And since it went back to physical business sooner, it gives us some encouragement as to what can happen when the rest of us go back to physical business. But there is sort of the story for 2020 is kind of uninteresting region to region because everyone was kind of in the middle, except the examples I mentioned. But where there are — where there are the strongest commitments to leaping ahead to digital twins, it turns out to be Asia Pacific. If I can, I'd like to do a commercial for our infrastructure year book.

I've had some examples here. But any of you will find it worthwhile. You can index by country, index by project category and so forth, search by digital twins by sustainability and so forth. Often, the exemplary projects are in Asia Pacific.

And we will be, here in the U.S., advocating that when we focus on infrastructure as a country now, we focus on going digital and infrastructure to achieve the same breakthroughs they're doing there.

Brian EssexGoldman Sachs — Analyst

All right. That's helpful. And maybe the follow-up for David. Any progress you can illustrate with regard to migrating ELS to E365? And what your expectations might be for contribution, perhaps for enabling greater application usage on the platform with that migration in 2021?

David HollisterChief Financial Officer

Oui.

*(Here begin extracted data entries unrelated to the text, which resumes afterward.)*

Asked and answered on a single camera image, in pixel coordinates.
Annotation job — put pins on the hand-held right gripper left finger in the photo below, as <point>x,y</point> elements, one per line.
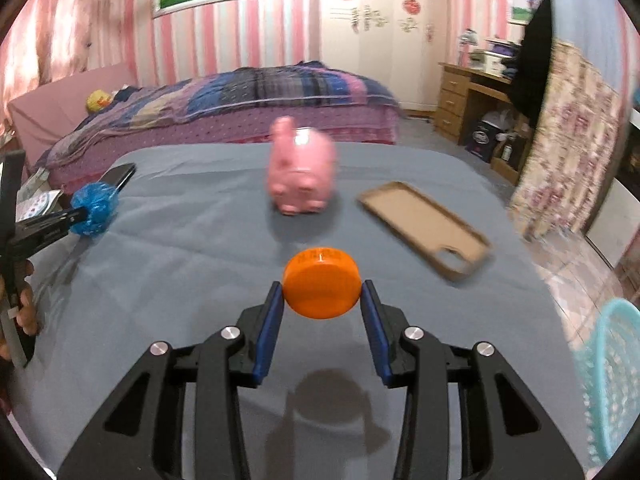
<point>270,330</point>

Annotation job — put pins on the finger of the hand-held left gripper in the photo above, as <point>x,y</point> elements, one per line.
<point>50,222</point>

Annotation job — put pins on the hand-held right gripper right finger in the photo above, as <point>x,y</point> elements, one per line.
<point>375,330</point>

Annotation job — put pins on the blue plastic bag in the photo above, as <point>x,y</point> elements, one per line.
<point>97,210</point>

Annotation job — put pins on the orange plastic lid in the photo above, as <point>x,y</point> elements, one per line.
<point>320,282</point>

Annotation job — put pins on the teal plastic basket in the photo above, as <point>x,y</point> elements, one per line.
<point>607,385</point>

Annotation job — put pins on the person's left hand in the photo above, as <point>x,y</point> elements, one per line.
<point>27,310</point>

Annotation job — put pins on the patterned paper packet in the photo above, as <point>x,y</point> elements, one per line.
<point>42,205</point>

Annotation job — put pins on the black phone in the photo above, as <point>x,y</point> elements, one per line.
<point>117,177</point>

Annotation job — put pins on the brown phone case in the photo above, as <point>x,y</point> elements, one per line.
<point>415,220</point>

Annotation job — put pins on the yellow duck plush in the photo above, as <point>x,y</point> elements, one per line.
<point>98,101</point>

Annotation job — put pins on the pink piggy bank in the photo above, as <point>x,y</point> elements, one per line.
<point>302,170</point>

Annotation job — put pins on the bed with purple sheet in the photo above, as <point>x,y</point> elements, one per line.
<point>225,132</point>

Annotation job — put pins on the black box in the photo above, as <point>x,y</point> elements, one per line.
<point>481,141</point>

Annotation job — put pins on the bed with striped blanket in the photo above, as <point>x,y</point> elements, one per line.
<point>225,90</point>

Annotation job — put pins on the wooden desk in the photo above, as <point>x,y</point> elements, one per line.
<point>452,100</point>

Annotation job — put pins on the white water dispenser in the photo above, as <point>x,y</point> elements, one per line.
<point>607,225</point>

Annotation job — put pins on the white wardrobe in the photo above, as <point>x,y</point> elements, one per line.
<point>380,70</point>

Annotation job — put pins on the blue and floral curtain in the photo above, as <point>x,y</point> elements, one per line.
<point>570,135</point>

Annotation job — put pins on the white storage box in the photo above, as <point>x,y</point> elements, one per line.
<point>492,57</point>

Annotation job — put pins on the desk lamp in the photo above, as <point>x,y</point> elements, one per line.
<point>469,47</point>

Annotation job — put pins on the black hanging garment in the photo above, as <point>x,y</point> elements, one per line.
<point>532,60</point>

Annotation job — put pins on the small wall picture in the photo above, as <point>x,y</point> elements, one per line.
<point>520,7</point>

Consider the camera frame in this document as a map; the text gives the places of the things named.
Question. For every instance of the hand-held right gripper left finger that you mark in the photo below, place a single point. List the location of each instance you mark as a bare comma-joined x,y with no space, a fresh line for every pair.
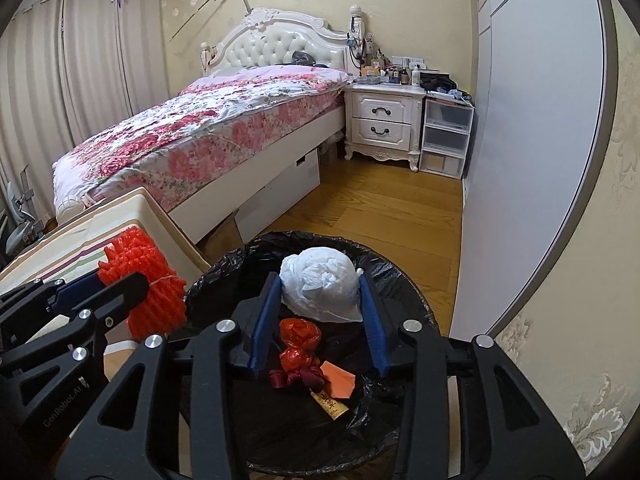
262,320

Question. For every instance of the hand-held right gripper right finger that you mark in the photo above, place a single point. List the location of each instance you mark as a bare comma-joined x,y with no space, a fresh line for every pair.
374,325

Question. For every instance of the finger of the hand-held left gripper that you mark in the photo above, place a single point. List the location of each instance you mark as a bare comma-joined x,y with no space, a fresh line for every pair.
75,290
120,295

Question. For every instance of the red plastic bag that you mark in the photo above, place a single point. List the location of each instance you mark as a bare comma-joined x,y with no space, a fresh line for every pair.
300,335

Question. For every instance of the red foam net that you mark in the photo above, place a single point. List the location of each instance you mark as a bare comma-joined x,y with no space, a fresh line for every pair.
150,260

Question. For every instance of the black trash bag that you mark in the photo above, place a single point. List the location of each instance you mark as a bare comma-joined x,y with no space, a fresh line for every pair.
235,270

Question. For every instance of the orange paper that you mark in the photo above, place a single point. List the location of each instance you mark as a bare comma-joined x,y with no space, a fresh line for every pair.
337,377

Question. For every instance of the dark red ribbon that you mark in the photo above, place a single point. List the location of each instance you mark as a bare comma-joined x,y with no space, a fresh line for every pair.
300,375

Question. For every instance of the white plastic bag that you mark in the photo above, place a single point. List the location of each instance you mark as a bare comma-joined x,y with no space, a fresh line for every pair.
320,280

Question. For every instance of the brown labelled bottle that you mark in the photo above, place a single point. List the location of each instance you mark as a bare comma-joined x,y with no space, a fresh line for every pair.
330,405

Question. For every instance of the striped tablecloth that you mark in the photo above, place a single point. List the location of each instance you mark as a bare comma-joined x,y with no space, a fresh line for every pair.
60,240

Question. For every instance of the grey office chair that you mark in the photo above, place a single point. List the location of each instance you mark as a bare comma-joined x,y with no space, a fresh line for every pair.
20,230

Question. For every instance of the white cardboard box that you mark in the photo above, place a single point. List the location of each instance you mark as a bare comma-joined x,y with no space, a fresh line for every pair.
280,195

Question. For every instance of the floral blanket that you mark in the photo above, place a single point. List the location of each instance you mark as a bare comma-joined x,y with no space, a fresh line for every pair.
175,130

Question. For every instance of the clear plastic drawer unit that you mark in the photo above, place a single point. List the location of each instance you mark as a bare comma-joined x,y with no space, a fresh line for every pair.
445,135

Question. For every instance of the white nightstand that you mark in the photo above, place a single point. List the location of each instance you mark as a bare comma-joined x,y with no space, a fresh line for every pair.
380,110

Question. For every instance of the beige curtain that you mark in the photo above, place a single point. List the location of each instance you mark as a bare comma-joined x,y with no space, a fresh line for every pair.
90,60

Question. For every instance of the dark clothes pile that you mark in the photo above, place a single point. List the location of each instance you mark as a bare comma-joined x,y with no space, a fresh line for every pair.
440,82

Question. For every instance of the white sliding wardrobe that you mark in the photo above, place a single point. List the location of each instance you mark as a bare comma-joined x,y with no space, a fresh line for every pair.
540,135

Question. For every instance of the cluster of small bottles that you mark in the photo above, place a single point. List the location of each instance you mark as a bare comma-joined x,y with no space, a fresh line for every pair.
390,72

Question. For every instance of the dark cloth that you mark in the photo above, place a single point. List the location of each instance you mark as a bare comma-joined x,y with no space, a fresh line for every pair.
301,56

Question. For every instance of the white tufted bed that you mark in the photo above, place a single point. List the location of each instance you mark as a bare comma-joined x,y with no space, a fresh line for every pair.
270,45

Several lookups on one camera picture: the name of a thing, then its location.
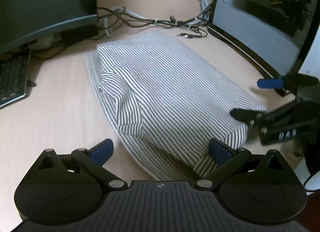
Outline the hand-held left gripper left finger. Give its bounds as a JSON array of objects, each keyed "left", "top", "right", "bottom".
[{"left": 34, "top": 139, "right": 128, "bottom": 191}]

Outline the white computer case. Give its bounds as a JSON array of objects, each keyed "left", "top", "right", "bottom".
[{"left": 207, "top": 0, "right": 320, "bottom": 97}]

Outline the striped grey sweater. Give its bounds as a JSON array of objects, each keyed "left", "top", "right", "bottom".
[{"left": 86, "top": 30, "right": 268, "bottom": 181}]

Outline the black computer monitor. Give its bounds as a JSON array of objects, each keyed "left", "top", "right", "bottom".
[{"left": 0, "top": 0, "right": 99, "bottom": 55}]

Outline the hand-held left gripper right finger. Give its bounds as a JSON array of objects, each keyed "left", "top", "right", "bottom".
[{"left": 196, "top": 138, "right": 288, "bottom": 192}]

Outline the thin white cable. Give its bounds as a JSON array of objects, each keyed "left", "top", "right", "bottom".
[{"left": 103, "top": 6, "right": 157, "bottom": 35}]

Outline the black power brick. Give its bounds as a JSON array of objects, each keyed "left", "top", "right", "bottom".
[{"left": 61, "top": 25, "right": 100, "bottom": 46}]

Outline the black cable bundle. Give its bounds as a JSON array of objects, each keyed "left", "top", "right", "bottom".
[{"left": 97, "top": 7, "right": 212, "bottom": 40}]

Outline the black keyboard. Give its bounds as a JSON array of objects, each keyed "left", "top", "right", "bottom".
[{"left": 0, "top": 49, "right": 32, "bottom": 109}]

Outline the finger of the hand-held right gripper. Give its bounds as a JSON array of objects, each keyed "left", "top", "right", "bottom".
[
  {"left": 257, "top": 72, "right": 320, "bottom": 90},
  {"left": 230, "top": 97, "right": 303, "bottom": 126}
]

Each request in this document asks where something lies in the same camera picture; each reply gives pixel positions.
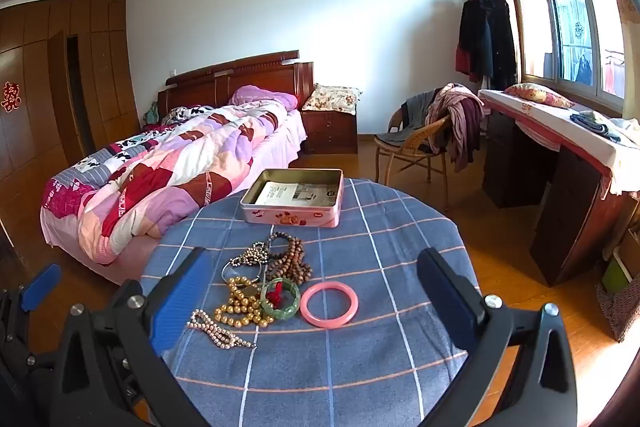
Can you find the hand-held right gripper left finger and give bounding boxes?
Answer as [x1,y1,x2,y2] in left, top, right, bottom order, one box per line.
[50,247,216,427]

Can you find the gold bead necklace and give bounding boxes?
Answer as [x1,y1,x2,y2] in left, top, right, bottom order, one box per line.
[214,276,276,329]

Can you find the white printed paper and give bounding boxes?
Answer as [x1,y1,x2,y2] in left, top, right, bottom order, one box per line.
[255,181,336,208]

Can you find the dark wooden desk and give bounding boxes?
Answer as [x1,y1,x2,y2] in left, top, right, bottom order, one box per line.
[480,89,640,288]

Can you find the green jade bracelet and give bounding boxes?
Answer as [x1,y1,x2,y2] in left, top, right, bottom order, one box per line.
[260,278,302,322]

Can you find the window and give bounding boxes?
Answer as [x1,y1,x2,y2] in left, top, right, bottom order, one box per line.
[505,0,631,112]

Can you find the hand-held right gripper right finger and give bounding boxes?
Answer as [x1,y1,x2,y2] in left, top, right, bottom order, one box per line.
[416,247,578,427]

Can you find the woven basket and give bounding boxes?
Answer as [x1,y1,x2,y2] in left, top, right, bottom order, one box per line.
[595,257,640,343]

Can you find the pink pillow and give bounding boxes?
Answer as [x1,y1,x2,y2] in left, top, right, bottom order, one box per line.
[229,85,299,112]

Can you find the dark coats on rack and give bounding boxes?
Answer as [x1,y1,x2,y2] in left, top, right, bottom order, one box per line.
[455,0,517,92]

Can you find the white desk cloth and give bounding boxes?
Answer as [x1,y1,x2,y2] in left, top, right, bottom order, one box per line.
[477,89,640,195]

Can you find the floral pillow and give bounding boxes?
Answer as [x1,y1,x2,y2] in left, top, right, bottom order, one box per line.
[504,83,576,109]

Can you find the wooden nightstand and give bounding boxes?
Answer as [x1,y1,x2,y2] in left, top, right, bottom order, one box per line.
[300,109,359,155]

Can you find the green box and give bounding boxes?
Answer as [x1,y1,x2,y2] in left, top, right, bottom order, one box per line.
[602,257,633,293]

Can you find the wooden bed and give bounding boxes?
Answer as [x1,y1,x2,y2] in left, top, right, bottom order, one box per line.
[40,51,316,283]

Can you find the pink striped garment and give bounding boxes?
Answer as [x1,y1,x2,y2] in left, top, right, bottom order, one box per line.
[425,83,486,172]

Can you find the brown wooden bead strand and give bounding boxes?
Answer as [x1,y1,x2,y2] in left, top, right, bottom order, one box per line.
[264,232,313,287]

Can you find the grey garment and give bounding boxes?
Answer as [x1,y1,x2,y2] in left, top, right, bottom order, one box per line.
[376,92,441,148]

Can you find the folded clothes pile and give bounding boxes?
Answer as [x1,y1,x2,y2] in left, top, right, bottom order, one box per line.
[570,109,640,142]

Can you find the silver bead necklace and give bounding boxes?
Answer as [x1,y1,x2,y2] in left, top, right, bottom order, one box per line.
[227,241,273,269]

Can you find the pink patchwork quilt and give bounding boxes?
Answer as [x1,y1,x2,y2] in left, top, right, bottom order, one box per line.
[42,99,301,265]

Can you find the pale pearl bracelet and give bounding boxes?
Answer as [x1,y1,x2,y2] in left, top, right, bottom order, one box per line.
[186,308,258,350]

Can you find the wooden wardrobe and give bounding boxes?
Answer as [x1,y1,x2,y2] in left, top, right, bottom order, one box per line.
[0,0,141,233]

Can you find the wicker chair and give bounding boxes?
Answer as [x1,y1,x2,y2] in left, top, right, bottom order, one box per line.
[375,99,453,185]

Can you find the floral cushion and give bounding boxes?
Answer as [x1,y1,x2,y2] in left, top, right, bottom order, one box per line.
[302,83,363,115]

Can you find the red paper decoration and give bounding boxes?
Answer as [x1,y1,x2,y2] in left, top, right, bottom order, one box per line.
[0,82,21,114]

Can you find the thin silver bangle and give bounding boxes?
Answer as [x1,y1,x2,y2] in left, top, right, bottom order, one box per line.
[222,257,263,284]

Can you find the pink bangle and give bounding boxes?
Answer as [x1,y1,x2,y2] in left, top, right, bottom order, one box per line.
[300,281,360,329]

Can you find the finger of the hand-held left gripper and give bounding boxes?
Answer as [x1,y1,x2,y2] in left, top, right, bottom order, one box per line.
[17,263,62,315]

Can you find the pink tin box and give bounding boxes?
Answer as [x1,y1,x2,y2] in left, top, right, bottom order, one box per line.
[240,168,345,228]

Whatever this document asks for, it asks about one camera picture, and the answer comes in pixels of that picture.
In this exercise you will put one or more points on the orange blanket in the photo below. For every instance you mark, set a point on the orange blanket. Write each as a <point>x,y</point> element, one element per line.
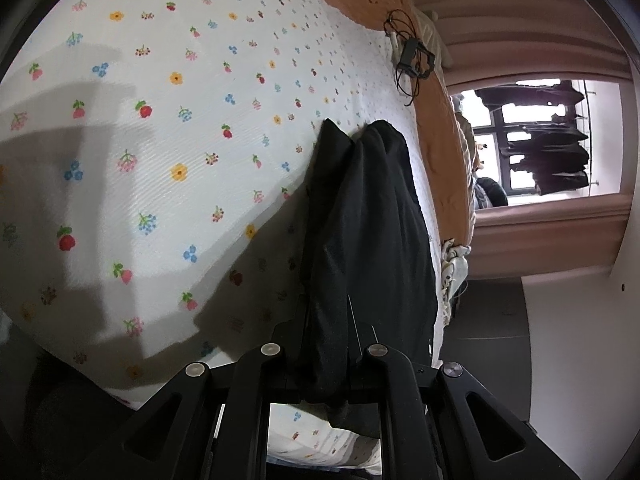
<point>435,125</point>

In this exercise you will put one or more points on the crumpled beige duvet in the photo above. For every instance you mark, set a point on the crumpled beige duvet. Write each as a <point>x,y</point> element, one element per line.
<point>468,150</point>

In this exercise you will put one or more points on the row of hanging dark clothes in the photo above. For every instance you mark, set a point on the row of hanging dark clothes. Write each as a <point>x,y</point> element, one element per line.
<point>550,145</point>

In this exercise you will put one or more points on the fringed white throw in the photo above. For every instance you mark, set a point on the fringed white throw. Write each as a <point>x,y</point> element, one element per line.
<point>452,265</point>

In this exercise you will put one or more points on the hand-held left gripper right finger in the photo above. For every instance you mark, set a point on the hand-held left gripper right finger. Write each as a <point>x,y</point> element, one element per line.
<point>370,365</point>

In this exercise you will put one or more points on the black button-up jacket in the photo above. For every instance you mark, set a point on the black button-up jacket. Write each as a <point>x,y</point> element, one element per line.
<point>360,235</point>

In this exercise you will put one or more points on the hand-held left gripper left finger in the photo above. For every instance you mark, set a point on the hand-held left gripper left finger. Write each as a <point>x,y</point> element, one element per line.
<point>280,360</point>

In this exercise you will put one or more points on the white floral bed sheet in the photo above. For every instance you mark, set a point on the white floral bed sheet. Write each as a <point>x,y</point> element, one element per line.
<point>175,85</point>

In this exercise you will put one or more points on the pink curtain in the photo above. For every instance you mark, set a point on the pink curtain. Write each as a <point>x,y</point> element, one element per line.
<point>550,240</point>
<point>500,30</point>

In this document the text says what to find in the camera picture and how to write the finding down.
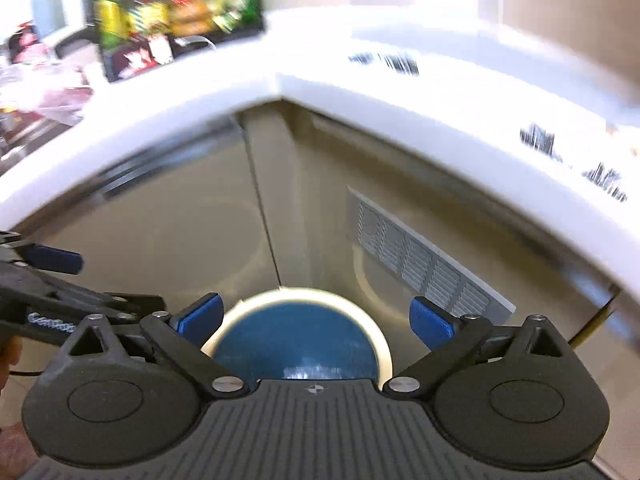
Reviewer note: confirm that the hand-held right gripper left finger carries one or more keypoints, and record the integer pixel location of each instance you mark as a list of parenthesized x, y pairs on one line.
[(200, 317)]

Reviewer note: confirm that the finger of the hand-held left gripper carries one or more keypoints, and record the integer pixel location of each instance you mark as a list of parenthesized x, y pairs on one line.
[(130, 305), (55, 260)]

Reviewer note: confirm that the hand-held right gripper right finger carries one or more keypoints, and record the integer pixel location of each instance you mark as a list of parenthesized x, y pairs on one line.
[(430, 322)]

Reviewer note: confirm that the blue bowl with cream rim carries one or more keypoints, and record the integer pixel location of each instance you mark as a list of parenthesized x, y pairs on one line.
[(295, 335)]

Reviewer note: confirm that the grey louvred vent panel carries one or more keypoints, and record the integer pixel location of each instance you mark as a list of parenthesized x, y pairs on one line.
[(425, 265)]

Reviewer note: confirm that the pink plastic bag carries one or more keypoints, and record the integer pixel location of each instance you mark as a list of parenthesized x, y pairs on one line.
[(45, 100)]

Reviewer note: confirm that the yellow green label bottle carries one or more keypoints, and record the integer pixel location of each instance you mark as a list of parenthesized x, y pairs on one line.
[(110, 5)]

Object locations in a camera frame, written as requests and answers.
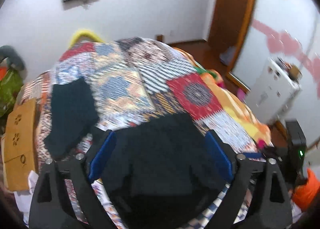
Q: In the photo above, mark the wooden lap desk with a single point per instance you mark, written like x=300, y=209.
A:
x=20, y=144

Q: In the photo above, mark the white drawer cabinet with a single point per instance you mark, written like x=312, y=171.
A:
x=272, y=94

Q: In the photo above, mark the pink foam mat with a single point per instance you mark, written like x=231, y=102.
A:
x=241, y=94

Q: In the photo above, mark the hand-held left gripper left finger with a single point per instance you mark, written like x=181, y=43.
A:
x=102, y=157

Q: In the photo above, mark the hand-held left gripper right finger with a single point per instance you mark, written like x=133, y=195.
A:
x=220, y=155

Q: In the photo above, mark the yellow foam bed guard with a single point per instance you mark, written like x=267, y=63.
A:
x=82, y=31

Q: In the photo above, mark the patchwork printed blanket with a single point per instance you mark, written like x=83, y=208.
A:
x=125, y=89

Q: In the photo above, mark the orange box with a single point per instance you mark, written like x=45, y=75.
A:
x=2, y=72

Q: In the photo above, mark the folded dark teal garment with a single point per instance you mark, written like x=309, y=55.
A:
x=70, y=114

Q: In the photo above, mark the white papers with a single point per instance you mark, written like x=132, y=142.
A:
x=25, y=194

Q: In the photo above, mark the grey neck pillow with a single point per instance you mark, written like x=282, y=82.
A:
x=15, y=56

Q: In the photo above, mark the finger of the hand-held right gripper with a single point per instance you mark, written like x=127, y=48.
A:
x=273, y=152

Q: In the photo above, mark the person's right forearm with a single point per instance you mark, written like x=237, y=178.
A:
x=306, y=191

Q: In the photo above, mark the wooden bed post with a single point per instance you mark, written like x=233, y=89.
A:
x=159, y=38

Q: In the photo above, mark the small brown box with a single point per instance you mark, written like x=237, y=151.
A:
x=295, y=71

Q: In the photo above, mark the wooden door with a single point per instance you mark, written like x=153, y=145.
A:
x=230, y=6

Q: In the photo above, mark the black pants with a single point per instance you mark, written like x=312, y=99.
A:
x=160, y=159

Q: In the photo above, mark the orange floral blanket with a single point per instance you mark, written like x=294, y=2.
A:
x=250, y=116

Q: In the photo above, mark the green patterned hamper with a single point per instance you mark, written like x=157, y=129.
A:
x=10, y=89

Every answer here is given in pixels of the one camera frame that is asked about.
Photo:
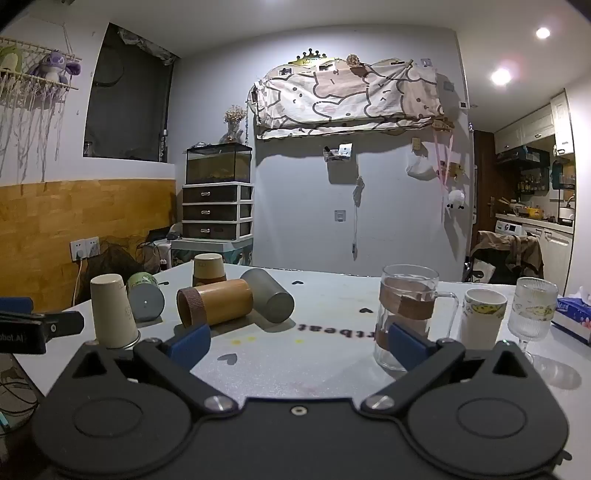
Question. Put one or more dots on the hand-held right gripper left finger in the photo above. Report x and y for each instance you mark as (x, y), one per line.
(188, 345)

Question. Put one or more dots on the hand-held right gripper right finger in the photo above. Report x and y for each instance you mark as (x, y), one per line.
(407, 348)

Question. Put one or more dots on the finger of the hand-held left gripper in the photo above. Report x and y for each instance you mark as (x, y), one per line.
(64, 324)
(16, 305)

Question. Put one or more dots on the cream paper cup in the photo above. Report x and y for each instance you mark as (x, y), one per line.
(113, 314)

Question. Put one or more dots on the brown bamboo cup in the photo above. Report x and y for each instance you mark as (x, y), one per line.
(221, 301)

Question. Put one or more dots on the green printed cup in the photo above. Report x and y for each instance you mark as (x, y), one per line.
(145, 300)

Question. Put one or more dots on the white cup with green print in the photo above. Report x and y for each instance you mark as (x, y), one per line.
(480, 323)

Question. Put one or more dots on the beige and brown paper cup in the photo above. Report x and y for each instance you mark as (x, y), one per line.
(208, 270)

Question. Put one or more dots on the grey plastic cup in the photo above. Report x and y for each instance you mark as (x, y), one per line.
(272, 300)

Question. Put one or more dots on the glass mug with brown sleeve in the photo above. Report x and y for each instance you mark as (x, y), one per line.
(406, 304)

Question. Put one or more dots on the dark mesh bag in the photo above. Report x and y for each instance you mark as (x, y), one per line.
(113, 265)

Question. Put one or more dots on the teal side table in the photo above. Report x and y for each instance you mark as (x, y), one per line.
(207, 249)

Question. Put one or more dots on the open laptop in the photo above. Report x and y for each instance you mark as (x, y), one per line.
(159, 234)

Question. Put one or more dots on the ribbed stemmed glass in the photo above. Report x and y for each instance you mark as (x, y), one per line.
(533, 309)

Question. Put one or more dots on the white drawer unit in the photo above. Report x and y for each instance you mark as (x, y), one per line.
(217, 212)

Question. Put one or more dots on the chair with brown jacket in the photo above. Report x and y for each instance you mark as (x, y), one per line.
(508, 254)

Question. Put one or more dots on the white sheep plush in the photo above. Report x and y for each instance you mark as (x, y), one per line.
(455, 199)

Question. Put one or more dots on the white washing machine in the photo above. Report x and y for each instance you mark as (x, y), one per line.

We are not even halfway through the potential of large ELS book of business that we consider potential candidates for migration from ELS to E365. So we're less than halfway through. We won't get — we won't do the rest of it in 2021, but we will continue to migrate.

As Greg mentioned, when we do that, we're being a little more cautious now, and we're putting some guardrails around unanticipated outcomes for both us and the user. So there's still some incentive within the guardrails to inflect usage upwards for us, and we're going to be working hard to do that. And the Success teams that we put into play every time we secure one of these E365 opportunities is all that much more opportunity to grow and inflect upwards. We just have to overcome the drag, if you will, that we've been pretty transparent about on the E365 intersection where the industrial resources sector, which is some pretty big ones.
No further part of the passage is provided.